Build a CNN from Scratch
A LeNet-style conv net, one layer at a time in NumPy.
You have the ingredients. A convolution — a learned filter sliding across an image, firing on local patterns. A pool — a subsampler that halves the resolution and hands the next layer a bigger view of the world. A ReLU wedged between them so the whole thing isn't secretly linear. By themselves, each of those is a parlor trick. Stack them, and you get a machine that reads images.
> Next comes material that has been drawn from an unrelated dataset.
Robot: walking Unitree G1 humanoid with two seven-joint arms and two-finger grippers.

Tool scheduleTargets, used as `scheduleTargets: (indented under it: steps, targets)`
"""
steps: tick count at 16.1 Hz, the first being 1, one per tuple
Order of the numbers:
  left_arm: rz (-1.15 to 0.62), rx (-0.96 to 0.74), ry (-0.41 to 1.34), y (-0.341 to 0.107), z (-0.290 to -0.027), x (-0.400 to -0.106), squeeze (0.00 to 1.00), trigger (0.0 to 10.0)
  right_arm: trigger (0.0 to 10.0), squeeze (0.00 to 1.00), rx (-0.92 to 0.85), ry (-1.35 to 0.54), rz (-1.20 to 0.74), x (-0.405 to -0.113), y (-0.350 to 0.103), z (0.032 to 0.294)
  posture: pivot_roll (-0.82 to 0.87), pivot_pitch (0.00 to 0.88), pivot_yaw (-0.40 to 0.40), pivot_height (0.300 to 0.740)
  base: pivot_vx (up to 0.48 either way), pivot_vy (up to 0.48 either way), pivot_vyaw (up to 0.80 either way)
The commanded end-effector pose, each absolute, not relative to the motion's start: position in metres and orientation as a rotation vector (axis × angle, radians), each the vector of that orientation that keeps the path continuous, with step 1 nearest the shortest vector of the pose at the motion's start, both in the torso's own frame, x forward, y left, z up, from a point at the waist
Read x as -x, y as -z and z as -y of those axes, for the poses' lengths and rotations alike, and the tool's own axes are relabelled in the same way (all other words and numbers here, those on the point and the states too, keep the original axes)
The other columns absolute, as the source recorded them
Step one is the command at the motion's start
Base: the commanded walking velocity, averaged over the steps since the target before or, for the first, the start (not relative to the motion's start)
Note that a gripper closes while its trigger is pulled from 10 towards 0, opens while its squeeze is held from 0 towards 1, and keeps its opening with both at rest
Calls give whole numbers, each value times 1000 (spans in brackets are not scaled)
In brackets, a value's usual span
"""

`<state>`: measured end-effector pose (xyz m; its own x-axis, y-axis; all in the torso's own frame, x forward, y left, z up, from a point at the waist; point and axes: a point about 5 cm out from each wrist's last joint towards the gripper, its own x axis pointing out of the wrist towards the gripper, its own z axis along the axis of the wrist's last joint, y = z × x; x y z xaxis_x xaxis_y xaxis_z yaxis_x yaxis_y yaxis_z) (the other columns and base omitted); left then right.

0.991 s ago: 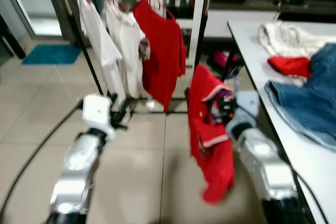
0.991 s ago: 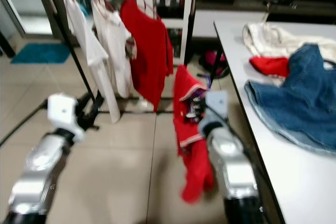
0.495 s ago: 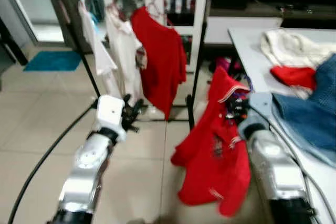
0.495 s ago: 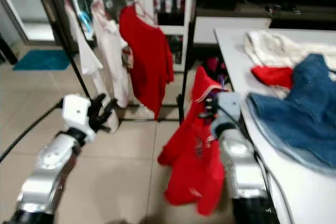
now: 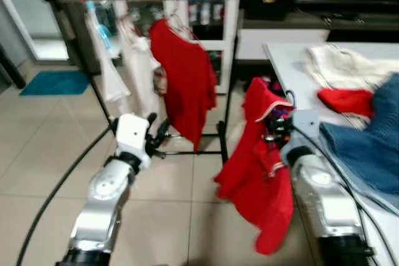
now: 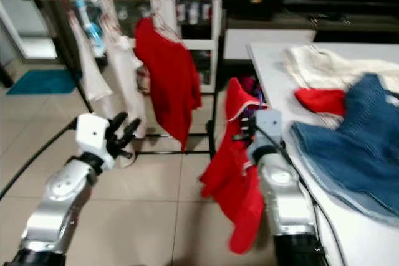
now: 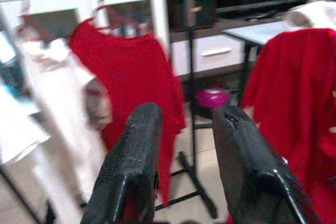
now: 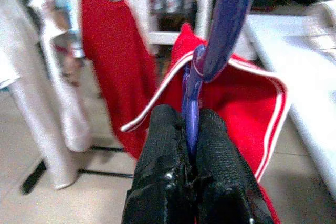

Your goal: Hang hanger

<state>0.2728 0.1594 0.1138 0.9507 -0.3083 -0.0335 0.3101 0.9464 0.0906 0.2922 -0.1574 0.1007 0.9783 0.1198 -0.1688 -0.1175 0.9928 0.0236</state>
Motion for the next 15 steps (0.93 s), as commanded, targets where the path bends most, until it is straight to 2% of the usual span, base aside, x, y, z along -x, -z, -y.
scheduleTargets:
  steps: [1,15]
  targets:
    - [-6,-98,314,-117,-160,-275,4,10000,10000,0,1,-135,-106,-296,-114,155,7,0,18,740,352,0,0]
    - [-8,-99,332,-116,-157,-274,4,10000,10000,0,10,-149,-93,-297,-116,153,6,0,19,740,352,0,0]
That stack has a shape, and the shape is the whole point. Picture a cake, baked upside down. The top layer — the one touching the input image — is wide and shallow: 28×28 pixels of spatial area, three channels if it's color, one if it's grayscale. Each layer down, the cake gets narrower spatially and deeper in channels. 14×14×32. 7×7×64. 4×4×128. The last slice is a dense little cube of features, and that cube gets flattened and handed to a classifier that decides what it was looking at. Every conv trades pixels for features. Every pool trades “where exactly” for “what kind.”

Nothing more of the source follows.